--- Data under study ---
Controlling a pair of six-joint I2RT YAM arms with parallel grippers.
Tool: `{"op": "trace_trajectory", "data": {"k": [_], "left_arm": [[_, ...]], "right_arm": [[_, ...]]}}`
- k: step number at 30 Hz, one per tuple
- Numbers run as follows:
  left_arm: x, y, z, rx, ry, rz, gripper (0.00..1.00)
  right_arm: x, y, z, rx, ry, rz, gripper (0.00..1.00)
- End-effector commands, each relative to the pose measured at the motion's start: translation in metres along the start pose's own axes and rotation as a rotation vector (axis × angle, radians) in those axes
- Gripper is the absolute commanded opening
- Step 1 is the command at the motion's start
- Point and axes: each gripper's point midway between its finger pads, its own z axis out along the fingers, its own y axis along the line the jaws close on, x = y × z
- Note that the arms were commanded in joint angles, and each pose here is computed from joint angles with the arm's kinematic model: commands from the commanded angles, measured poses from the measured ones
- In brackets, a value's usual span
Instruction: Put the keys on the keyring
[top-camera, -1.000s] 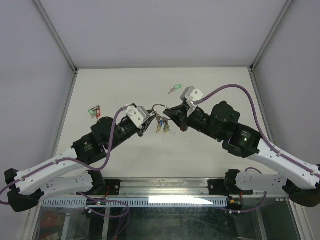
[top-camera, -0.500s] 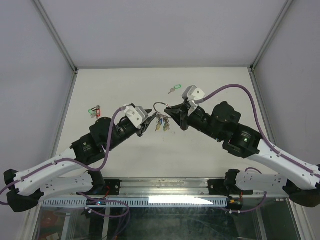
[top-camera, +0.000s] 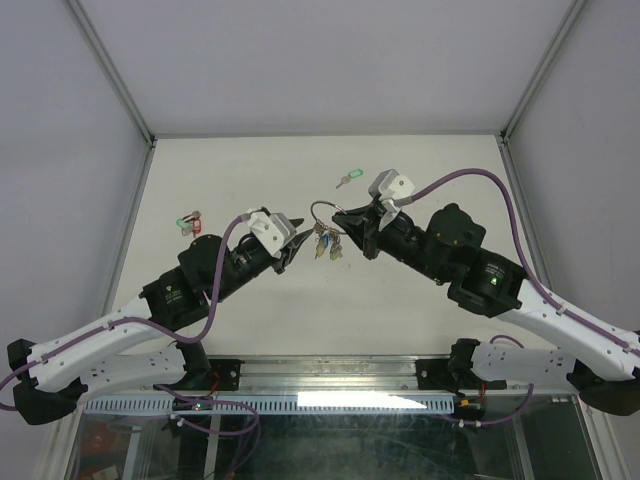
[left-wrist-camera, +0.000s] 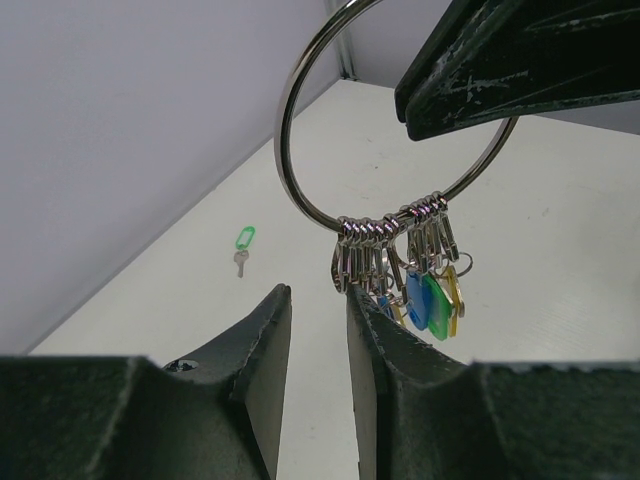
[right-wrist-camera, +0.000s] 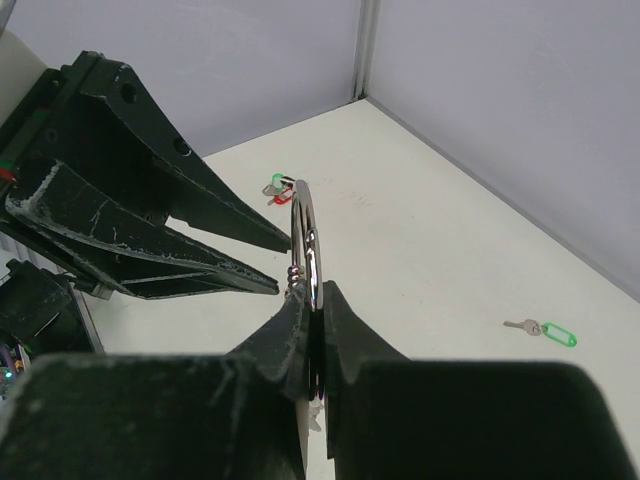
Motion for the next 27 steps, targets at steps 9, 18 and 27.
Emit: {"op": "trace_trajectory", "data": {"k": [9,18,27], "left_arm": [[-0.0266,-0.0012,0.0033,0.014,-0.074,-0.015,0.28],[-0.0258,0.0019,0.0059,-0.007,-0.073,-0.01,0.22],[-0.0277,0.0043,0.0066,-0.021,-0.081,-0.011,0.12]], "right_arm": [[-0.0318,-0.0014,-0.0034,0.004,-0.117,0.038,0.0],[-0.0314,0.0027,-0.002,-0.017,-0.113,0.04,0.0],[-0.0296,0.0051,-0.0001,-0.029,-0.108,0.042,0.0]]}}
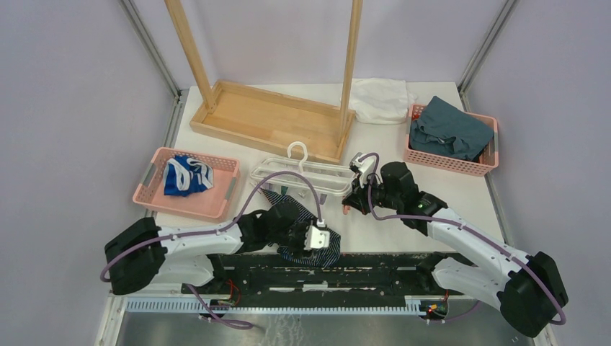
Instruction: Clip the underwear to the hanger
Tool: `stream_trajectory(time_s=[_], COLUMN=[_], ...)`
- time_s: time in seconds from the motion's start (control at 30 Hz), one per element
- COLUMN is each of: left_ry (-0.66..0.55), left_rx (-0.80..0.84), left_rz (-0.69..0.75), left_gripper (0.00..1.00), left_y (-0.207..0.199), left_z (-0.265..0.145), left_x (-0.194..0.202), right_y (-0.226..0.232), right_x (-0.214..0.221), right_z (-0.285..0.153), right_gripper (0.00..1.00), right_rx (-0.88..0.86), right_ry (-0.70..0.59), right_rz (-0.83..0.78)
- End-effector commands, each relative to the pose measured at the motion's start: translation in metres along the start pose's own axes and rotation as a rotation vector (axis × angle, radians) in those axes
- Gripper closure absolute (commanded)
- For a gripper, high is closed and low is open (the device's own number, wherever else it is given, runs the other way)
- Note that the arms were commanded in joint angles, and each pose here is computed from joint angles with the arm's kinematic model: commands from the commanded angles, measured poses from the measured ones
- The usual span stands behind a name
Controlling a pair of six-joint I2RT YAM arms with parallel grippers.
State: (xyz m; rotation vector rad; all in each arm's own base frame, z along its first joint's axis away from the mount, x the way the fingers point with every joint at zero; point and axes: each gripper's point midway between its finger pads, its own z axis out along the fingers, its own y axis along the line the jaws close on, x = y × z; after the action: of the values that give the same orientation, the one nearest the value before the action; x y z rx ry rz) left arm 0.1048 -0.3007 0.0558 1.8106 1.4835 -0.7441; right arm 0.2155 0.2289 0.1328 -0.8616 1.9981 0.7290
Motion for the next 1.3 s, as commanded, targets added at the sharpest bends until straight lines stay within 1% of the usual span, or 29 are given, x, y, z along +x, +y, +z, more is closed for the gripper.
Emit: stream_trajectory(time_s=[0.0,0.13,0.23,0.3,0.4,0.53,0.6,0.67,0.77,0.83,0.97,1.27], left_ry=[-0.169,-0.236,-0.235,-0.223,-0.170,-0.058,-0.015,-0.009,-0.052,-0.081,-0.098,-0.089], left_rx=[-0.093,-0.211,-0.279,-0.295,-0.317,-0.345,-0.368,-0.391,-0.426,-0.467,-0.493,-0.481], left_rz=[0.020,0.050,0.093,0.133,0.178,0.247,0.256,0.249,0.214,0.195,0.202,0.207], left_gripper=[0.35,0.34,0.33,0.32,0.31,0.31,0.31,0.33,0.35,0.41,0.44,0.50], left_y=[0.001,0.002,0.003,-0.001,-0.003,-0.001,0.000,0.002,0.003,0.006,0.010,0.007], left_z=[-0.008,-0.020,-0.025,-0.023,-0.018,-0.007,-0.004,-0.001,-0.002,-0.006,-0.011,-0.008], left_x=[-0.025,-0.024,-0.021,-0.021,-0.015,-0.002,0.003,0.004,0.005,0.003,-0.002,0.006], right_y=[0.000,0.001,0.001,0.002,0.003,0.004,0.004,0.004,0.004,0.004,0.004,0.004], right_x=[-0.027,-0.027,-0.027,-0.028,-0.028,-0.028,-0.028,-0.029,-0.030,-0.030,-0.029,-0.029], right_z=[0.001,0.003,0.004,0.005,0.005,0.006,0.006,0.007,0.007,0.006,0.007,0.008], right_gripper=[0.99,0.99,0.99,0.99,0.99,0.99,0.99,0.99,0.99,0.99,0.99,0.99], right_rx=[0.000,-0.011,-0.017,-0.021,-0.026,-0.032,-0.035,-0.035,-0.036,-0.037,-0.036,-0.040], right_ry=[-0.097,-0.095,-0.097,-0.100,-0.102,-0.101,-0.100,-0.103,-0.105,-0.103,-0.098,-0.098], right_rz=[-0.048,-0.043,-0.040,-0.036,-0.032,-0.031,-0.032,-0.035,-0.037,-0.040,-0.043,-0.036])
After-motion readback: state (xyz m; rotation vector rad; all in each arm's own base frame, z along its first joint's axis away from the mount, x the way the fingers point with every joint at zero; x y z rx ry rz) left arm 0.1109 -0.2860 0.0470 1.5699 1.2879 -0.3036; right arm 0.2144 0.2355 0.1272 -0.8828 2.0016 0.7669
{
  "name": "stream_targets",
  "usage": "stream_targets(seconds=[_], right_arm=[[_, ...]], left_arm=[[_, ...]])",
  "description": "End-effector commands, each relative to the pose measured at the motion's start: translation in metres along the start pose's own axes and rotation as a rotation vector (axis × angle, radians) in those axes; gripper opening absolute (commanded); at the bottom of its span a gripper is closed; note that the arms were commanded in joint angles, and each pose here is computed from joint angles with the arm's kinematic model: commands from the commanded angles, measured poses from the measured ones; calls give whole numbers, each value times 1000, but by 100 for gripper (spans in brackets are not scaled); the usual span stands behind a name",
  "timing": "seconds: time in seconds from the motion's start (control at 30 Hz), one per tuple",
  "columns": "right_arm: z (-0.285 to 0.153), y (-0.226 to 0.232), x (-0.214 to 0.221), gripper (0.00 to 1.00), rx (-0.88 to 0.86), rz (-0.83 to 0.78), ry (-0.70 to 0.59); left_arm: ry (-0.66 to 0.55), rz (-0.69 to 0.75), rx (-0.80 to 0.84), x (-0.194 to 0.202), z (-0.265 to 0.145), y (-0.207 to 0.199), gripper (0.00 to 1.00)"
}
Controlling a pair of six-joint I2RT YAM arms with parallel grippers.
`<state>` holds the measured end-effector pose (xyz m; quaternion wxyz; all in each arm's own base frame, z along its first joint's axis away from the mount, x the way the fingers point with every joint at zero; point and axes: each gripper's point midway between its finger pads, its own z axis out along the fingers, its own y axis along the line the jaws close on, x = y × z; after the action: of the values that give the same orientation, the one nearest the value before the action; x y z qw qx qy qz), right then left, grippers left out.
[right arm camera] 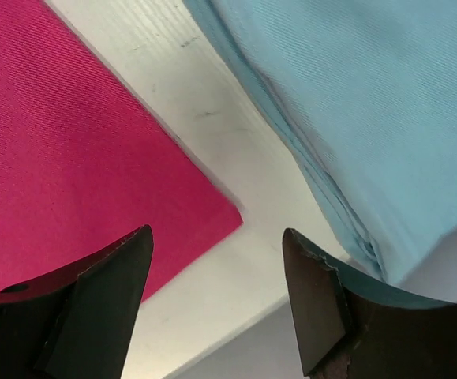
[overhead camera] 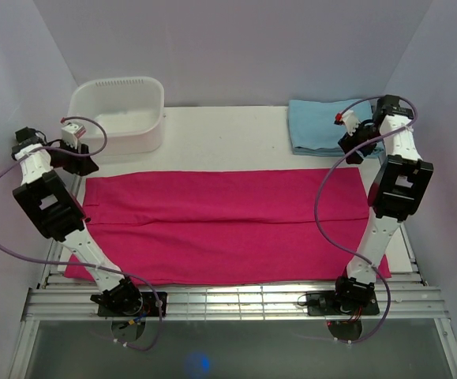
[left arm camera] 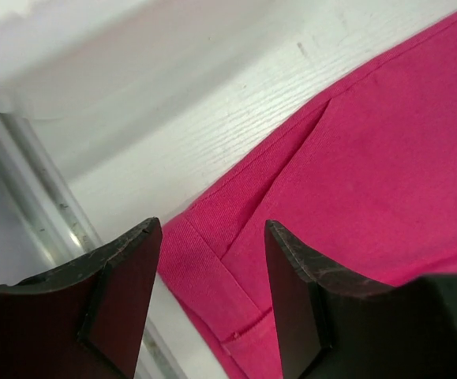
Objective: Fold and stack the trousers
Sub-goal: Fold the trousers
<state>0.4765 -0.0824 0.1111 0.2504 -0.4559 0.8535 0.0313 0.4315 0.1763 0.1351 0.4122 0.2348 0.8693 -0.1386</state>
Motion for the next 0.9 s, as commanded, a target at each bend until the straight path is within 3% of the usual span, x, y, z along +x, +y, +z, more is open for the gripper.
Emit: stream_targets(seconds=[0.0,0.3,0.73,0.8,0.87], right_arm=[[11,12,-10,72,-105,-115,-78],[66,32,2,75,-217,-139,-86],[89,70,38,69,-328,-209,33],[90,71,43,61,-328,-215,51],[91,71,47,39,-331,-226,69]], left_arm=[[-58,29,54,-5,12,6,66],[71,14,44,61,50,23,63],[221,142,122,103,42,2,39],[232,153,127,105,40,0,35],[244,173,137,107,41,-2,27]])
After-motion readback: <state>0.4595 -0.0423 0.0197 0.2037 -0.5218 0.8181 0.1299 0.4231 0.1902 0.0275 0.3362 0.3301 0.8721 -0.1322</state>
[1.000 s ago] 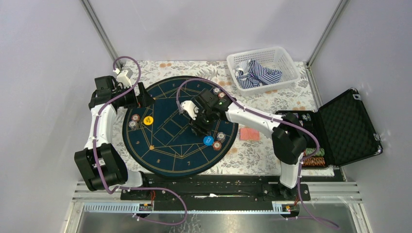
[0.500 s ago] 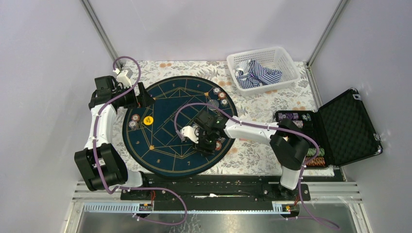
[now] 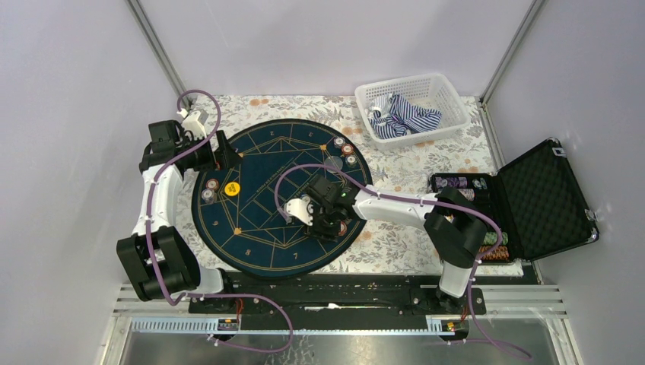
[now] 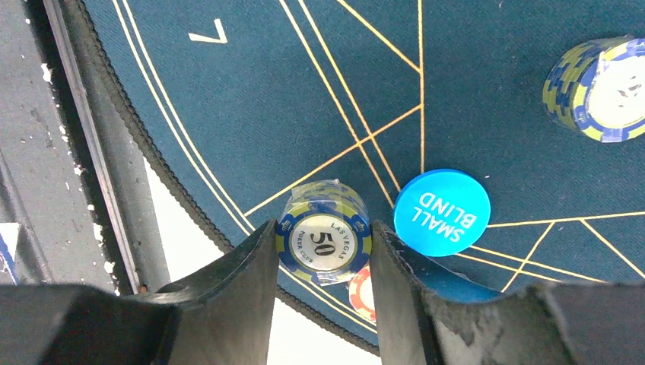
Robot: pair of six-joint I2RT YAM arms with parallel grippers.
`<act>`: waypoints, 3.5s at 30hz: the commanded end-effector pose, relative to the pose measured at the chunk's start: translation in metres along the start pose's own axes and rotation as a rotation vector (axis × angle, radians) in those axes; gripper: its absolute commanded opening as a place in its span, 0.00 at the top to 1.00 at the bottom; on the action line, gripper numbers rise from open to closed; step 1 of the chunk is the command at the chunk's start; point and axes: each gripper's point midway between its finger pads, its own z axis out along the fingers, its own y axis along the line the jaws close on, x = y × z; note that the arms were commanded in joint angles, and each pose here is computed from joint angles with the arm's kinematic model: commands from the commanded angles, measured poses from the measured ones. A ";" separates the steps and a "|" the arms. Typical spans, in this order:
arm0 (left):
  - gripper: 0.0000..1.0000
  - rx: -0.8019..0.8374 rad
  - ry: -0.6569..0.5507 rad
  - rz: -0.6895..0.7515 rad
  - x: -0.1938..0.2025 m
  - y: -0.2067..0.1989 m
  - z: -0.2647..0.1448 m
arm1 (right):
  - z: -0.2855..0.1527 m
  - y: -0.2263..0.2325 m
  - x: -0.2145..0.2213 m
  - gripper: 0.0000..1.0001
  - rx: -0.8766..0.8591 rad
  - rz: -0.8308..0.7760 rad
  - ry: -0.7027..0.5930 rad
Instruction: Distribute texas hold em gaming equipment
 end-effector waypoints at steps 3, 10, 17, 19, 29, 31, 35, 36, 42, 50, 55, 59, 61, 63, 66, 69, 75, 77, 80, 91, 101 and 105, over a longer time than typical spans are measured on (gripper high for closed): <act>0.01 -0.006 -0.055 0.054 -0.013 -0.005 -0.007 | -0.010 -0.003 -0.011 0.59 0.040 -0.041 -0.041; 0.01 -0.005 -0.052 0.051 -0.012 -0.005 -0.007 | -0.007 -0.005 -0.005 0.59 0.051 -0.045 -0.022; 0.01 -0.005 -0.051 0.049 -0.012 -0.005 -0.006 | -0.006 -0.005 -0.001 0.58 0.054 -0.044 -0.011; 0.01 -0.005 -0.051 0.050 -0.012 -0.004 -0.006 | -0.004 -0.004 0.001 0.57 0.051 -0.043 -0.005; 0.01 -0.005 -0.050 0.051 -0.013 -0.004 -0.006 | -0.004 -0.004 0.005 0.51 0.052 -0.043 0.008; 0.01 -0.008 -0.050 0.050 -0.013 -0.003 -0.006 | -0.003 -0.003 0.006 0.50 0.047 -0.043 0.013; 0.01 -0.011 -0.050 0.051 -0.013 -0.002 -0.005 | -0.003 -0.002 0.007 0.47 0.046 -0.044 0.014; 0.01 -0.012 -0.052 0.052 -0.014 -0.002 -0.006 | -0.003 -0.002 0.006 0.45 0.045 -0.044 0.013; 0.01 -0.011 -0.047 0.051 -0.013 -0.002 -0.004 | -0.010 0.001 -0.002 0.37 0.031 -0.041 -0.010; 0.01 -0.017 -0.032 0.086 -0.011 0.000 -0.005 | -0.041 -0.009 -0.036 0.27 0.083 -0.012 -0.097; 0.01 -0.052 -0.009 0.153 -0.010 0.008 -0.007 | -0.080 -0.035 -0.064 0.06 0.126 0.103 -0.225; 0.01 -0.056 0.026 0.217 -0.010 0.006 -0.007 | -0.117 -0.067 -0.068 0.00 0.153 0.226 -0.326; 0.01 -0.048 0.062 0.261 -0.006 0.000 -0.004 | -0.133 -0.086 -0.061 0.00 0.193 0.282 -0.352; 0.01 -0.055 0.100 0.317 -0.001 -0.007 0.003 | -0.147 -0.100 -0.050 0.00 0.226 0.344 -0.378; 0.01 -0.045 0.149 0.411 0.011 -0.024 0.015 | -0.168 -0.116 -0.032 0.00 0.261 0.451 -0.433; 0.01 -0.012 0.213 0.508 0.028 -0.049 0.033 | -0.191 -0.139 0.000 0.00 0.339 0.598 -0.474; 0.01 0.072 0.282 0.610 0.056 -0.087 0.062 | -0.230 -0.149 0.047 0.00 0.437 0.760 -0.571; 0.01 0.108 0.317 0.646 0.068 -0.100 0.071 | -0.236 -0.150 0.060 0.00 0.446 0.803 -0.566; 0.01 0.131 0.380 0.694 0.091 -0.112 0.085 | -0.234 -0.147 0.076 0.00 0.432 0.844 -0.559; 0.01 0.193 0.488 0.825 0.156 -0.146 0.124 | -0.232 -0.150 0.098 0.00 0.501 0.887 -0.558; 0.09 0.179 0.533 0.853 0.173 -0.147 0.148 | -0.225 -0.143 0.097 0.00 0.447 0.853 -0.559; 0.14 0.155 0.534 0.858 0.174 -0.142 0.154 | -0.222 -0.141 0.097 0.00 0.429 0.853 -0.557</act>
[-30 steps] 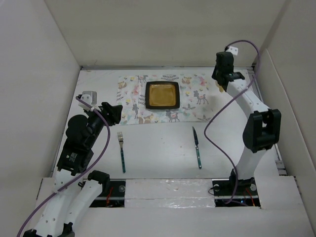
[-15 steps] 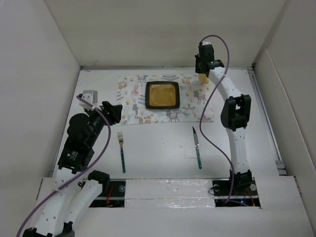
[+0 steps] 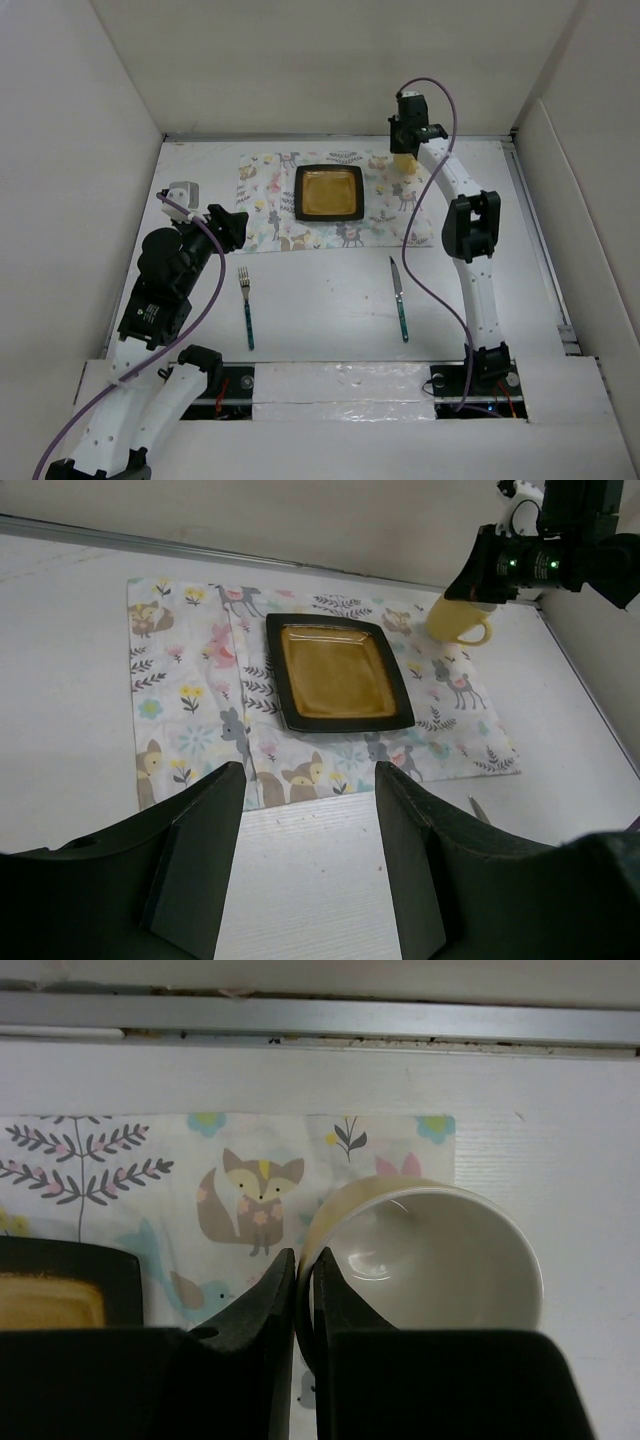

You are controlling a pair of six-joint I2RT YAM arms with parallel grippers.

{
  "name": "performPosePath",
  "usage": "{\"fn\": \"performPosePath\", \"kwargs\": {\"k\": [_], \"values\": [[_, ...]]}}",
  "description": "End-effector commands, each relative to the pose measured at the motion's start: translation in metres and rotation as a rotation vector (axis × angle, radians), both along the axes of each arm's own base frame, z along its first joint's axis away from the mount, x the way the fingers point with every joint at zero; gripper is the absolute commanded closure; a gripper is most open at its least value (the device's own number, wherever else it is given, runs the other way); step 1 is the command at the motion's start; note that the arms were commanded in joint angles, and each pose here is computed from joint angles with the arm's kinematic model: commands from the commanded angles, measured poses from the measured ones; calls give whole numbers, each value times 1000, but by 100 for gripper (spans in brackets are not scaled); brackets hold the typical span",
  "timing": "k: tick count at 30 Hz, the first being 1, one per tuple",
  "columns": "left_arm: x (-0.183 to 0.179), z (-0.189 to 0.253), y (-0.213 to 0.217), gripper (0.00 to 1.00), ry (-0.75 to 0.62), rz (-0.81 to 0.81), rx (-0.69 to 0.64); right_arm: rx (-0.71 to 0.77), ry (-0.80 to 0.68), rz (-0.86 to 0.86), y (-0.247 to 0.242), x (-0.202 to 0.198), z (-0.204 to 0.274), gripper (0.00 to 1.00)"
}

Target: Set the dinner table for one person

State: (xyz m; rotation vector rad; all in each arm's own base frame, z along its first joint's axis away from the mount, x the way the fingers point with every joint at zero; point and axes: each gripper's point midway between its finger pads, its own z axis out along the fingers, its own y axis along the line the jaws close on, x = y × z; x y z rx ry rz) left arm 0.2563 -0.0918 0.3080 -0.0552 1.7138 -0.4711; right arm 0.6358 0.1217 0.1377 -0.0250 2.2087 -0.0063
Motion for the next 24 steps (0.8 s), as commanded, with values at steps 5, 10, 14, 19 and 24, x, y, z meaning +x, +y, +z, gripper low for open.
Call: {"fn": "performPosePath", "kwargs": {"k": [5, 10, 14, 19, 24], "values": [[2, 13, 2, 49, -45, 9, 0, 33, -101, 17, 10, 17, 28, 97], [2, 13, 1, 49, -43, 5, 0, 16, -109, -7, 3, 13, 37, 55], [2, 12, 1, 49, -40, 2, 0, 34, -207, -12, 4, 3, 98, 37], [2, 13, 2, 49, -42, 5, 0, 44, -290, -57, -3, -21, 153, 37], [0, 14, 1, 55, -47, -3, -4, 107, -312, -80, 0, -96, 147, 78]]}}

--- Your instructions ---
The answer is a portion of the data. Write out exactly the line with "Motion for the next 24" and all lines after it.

--- Answer space ---
Motion for the next 24 steps (0.8 s), as commanded, with values at steps 5, 10, 14, 19 and 24, x, y, z meaning +x, +y, +z, gripper low for open.
Call: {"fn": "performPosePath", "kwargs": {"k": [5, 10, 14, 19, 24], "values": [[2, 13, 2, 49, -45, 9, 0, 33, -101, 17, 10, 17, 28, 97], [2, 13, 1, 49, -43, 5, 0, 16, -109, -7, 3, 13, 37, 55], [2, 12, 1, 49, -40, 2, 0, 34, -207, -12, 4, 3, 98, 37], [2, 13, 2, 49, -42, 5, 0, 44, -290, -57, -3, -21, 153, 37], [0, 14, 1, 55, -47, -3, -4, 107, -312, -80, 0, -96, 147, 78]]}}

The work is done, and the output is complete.